TRY IT: All that is wanted is a word-for-word copy of the data from its first line to the line containing "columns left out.", both included.

DATA BLOCK:
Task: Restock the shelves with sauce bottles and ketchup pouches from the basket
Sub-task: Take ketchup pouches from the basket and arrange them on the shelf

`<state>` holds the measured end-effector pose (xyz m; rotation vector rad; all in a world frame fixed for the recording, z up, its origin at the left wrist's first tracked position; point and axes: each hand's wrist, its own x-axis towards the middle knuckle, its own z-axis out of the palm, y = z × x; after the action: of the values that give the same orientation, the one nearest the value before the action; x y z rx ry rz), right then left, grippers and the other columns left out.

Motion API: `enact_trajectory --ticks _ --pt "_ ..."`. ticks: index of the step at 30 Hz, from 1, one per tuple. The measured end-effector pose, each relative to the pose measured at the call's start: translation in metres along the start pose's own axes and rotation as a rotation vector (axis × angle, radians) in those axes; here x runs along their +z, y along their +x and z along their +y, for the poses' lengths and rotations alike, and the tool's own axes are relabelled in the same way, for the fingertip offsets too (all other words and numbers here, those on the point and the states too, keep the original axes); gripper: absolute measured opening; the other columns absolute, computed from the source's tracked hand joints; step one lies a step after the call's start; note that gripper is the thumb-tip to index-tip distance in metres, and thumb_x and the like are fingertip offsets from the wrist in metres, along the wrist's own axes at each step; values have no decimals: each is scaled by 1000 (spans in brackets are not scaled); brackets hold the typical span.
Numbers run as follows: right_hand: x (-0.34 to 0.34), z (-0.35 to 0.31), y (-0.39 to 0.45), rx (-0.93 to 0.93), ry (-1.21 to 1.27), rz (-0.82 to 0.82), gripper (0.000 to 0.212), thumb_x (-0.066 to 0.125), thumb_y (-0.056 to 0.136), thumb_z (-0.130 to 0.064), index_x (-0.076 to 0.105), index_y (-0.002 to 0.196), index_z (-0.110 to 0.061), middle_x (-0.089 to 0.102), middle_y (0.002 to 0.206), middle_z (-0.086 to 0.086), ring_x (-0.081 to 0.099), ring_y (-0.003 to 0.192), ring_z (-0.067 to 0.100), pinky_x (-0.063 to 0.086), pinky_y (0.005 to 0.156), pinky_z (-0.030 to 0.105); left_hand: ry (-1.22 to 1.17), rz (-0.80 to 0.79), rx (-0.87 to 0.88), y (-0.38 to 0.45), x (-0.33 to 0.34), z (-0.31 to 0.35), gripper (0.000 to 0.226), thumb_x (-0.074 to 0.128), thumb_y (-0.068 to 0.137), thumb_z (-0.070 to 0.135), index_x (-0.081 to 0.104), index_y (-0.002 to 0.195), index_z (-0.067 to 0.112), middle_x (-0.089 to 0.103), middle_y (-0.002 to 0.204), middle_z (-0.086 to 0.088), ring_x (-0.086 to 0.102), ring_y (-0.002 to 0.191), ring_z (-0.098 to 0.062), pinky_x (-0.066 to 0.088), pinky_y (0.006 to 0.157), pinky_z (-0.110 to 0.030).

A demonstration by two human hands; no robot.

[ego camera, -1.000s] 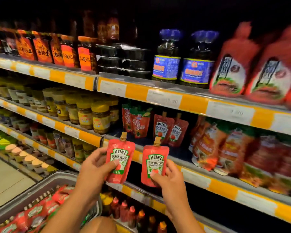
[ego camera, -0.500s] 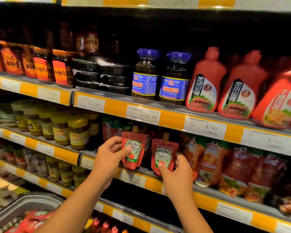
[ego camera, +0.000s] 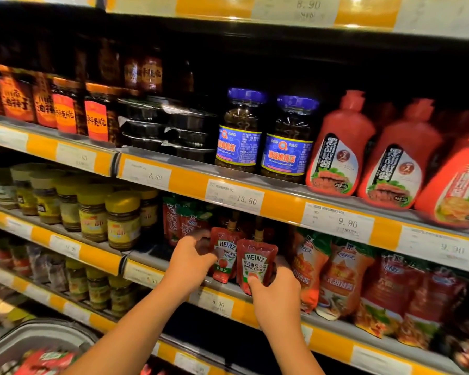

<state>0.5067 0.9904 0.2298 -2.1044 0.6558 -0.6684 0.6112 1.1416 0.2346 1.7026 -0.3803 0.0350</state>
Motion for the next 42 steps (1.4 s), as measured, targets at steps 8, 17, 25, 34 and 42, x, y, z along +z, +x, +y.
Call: enact_trajectory --ticks 8,17,25,34,42 --pt "7 -2 4 29 -111 -5 29 73 92 -32 49 78 -22 60 78 -4 60 63 12 40 47 26 251 79 -14 -5 6 -2 40 80 87 21 64 124 18 71 108 4 67 101 -16 60 89 -41" --pt "10 1 4 48 -121 47 27 67 95 -20 45 82 -23 55 83 -4 56 67 11 38 49 24 511 91 19 -11 6 -5 27 81 87 35 63 100 19 66 96 7 64 85 -13 60 78 -41" --pt "16 -9 14 69 -168 -13 67 63 93 -11 33 152 -17 64 92 6 64 77 24 44 52 30 639 62 -48 4 10 -9 30 79 88 33 69 97 6 71 85 -7 69 78 -26 61 71 -47" --pt "20 -17 30 112 -202 -49 75 61 91 -3 27 156 -21 59 130 14 63 113 34 57 81 35 824 25 -77 17 20 -12 21 72 93 27 71 106 12 71 96 -7 67 85 -28 59 75 -37" --pt "23 -22 46 125 -350 -109 55 62 92 -10 39 141 -18 62 126 9 64 111 28 53 84 30 1005 -73 -153 28 26 -10 24 59 99 23 67 120 15 72 112 -8 69 101 -30 58 80 -35"
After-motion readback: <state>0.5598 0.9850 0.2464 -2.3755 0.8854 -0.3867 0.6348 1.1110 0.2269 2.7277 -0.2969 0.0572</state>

FINAL ANSWER:
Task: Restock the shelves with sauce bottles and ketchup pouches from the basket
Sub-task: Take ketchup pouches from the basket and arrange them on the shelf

`<state>` holds the measured end-effector pose (xyz m; rotation vector rad; all in a world frame fixed for the recording, z up, its origin at the left wrist's first tracked position; point and axes: each hand's wrist, its own x-axis towards the middle knuckle, its own z-axis out of the palm, y = z × x; after the action: of the values that give the same orientation, the one nearest the value before the action; x y z rx ry rz), right then left, grippers and the other columns left out.

The response to this exercise is finished.